To do: Would you retype the whole listing exactly, leaving its pictures out?

Dataset section:
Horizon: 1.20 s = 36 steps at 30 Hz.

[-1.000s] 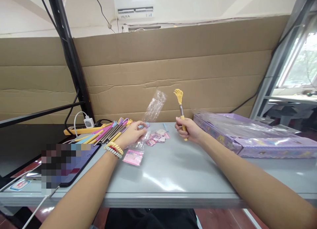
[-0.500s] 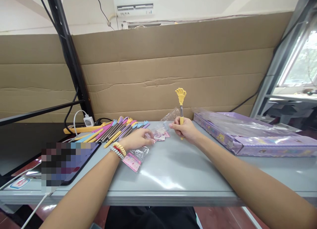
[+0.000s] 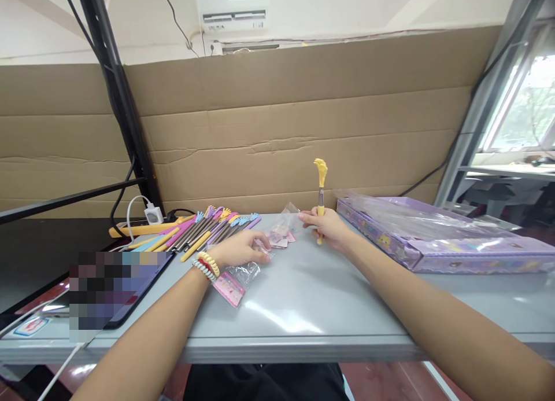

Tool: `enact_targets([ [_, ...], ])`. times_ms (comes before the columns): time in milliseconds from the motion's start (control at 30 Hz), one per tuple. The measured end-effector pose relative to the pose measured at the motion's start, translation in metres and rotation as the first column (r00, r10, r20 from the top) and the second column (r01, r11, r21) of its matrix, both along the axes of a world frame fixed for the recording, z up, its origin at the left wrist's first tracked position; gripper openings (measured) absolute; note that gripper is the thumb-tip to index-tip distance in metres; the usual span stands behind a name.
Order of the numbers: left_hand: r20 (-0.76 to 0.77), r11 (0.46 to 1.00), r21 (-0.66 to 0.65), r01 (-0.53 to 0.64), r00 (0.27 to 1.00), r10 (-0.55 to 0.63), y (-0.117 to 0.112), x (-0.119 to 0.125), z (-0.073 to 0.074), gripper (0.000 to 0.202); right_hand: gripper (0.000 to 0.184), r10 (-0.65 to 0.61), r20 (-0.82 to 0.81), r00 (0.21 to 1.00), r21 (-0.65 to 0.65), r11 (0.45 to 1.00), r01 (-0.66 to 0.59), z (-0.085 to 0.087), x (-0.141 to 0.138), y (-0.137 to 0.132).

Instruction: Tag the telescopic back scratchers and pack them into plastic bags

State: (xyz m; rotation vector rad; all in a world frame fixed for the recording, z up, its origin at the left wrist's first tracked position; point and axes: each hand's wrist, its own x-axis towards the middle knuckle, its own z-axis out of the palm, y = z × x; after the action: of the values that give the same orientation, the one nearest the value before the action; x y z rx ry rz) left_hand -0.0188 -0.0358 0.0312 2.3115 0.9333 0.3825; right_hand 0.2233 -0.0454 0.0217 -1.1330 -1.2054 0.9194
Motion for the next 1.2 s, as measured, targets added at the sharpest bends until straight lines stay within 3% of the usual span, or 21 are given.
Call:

Answer to the problem:
Horizon: 1.20 s = 36 steps at 30 Hz.

[-1.000s] 
[-0.500s] 
[+0.000s] 

Tool: `enact_targets([ [_, ...], ])`. times_ms (comes before the columns): time in milliseconds from the motion's start (control at 30 Hz), one per tuple. The measured end-effector pose relative to the pose measured at the motion's start, translation in metres and rotation as the first column (r00, r10, r20 from the top) and the second column (r01, r11, r21) of its matrix, both along the axes of a world frame fixed for the recording, z up, its origin at the left wrist's first tracked position; gripper openings (measured) absolute; note that gripper is the thumb-tip to index-tip distance in metres; the usual span stands behind a name.
Order of the numbers: left_hand: r20 (-0.76 to 0.77), r11 (0.46 to 1.00), r21 (-0.66 to 0.65), r01 (-0.53 to 0.64), r00 (0.27 to 1.00), r10 (-0.55 to 0.63), y (-0.117 to 0.112), x (-0.119 to 0.125), z (-0.073 to 0.074), gripper (0.000 to 0.202); right_hand: gripper (0.000 to 0.184), r10 (-0.65 to 0.61), r20 (-0.82 to 0.81), r00 (0.21 to 1.00), r21 (-0.65 to 0.65), r11 (0.45 to 1.00), r01 (-0.66 to 0.59), z (-0.085 to 0.087), x (-0.141 to 0.138), y (-0.137 to 0.132).

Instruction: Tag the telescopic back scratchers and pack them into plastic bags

State: (xyz m; rotation vector rad; all in a world frame fixed for the recording, z up, its origin at the left wrist's first tracked position; point and axes: each hand's wrist, its own x-axis towards the middle knuckle, its own z-axis out of the palm, y = z × x; after the action: of the values that give the same orientation, the one nearest the value before the action; x y z rx ry rz) left_hand -0.0188 -0.0358 0.0312 2.3115 0.9333 0.3825; right_hand 0.2233 -0.0454 0.0217 -1.1330 -1.2054 0.9194
Motion for the next 1.2 s, as measured, targets added at the sharpest bends until straight lines stay within 3% of the usual span, or 21 are given.
Call:

No additional output will be produced.